▶ **EXERCISE DETAILS**
Set down each entry from the block beneath, exactly as written.

Stored entries
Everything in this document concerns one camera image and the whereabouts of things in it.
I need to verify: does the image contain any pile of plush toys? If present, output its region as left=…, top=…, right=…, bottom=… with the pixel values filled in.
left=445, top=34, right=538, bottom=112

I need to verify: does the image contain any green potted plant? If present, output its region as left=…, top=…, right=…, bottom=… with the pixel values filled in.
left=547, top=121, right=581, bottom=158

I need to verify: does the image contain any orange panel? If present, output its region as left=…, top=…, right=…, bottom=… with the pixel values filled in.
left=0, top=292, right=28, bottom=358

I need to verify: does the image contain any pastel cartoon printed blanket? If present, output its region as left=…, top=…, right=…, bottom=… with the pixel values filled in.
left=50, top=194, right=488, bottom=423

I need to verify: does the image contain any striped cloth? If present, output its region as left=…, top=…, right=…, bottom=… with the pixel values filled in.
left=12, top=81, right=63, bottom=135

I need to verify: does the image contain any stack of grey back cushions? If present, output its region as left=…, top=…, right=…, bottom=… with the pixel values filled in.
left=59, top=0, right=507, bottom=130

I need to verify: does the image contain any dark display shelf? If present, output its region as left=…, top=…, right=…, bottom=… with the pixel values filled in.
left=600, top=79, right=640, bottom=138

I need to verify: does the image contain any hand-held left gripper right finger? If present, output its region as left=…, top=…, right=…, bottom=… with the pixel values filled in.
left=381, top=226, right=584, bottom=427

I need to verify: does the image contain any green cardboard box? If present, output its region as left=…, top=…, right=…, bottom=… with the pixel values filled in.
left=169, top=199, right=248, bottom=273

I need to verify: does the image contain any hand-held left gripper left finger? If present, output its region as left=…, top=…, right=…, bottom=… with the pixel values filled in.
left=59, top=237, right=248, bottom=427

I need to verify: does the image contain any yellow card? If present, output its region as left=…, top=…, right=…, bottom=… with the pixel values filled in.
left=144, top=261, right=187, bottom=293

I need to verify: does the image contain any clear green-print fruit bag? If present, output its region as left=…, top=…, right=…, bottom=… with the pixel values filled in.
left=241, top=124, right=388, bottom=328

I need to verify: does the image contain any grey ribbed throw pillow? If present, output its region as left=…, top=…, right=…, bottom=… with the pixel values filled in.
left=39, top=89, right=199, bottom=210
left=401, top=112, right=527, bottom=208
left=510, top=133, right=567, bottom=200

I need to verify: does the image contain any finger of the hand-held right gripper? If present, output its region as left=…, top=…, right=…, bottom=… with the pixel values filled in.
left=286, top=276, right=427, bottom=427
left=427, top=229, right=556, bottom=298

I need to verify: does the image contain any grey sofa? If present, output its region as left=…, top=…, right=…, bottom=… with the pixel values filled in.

▶ **TASK ANSWER**
Everything in this document concerns one camera image and the whereabouts of things in it.
I need to verify: does the image contain any pile of plush toys? If present, output its region as left=…, top=…, right=…, bottom=… with the pixel values filled in.
left=445, top=34, right=538, bottom=112

I need to verify: does the image contain any green potted plant? If present, output its region as left=…, top=…, right=…, bottom=… with the pixel values filled in.
left=547, top=121, right=581, bottom=158

I need to verify: does the image contain any orange panel? If present, output its region as left=…, top=…, right=…, bottom=… with the pixel values filled in.
left=0, top=292, right=28, bottom=358

I need to verify: does the image contain any pastel cartoon printed blanket? If present, output its region as left=…, top=…, right=…, bottom=… with the pixel values filled in.
left=50, top=194, right=488, bottom=423

I need to verify: does the image contain any striped cloth? If present, output its region as left=…, top=…, right=…, bottom=… with the pixel values filled in.
left=12, top=81, right=63, bottom=135

I need to verify: does the image contain any stack of grey back cushions? If present, output its region as left=…, top=…, right=…, bottom=… with the pixel values filled in.
left=59, top=0, right=507, bottom=130

I need to verify: does the image contain any dark display shelf? If present, output its region as left=…, top=…, right=…, bottom=… with the pixel values filled in.
left=600, top=79, right=640, bottom=138

I need to verify: does the image contain any hand-held left gripper right finger? If present, output its region as left=…, top=…, right=…, bottom=… with the pixel values filled in.
left=381, top=226, right=584, bottom=427

I need to verify: does the image contain any green cardboard box? If present, output its region as left=…, top=…, right=…, bottom=… with the pixel values filled in.
left=169, top=199, right=248, bottom=273

I need to verify: does the image contain any hand-held left gripper left finger? If present, output its region as left=…, top=…, right=…, bottom=… with the pixel values filled in.
left=59, top=237, right=248, bottom=427

I need to verify: does the image contain any yellow card? If present, output its region as left=…, top=…, right=…, bottom=… with the pixel values filled in.
left=144, top=261, right=187, bottom=293

I need to verify: does the image contain any clear green-print fruit bag? If present, output its region as left=…, top=…, right=…, bottom=… with the pixel values filled in.
left=241, top=124, right=388, bottom=328

I need to verify: does the image contain any grey ribbed throw pillow? If present, output its region as left=…, top=…, right=…, bottom=… with the pixel values filled in.
left=39, top=89, right=199, bottom=210
left=401, top=112, right=527, bottom=208
left=510, top=133, right=567, bottom=200

I need to verify: does the image contain any finger of the hand-held right gripper? If present, output its region as left=…, top=…, right=…, bottom=… with the pixel values filled in.
left=286, top=276, right=427, bottom=427
left=427, top=229, right=556, bottom=298

I need to verify: does the image contain any grey sofa? If present, output its region as left=…, top=…, right=…, bottom=… with the pixel values filled in.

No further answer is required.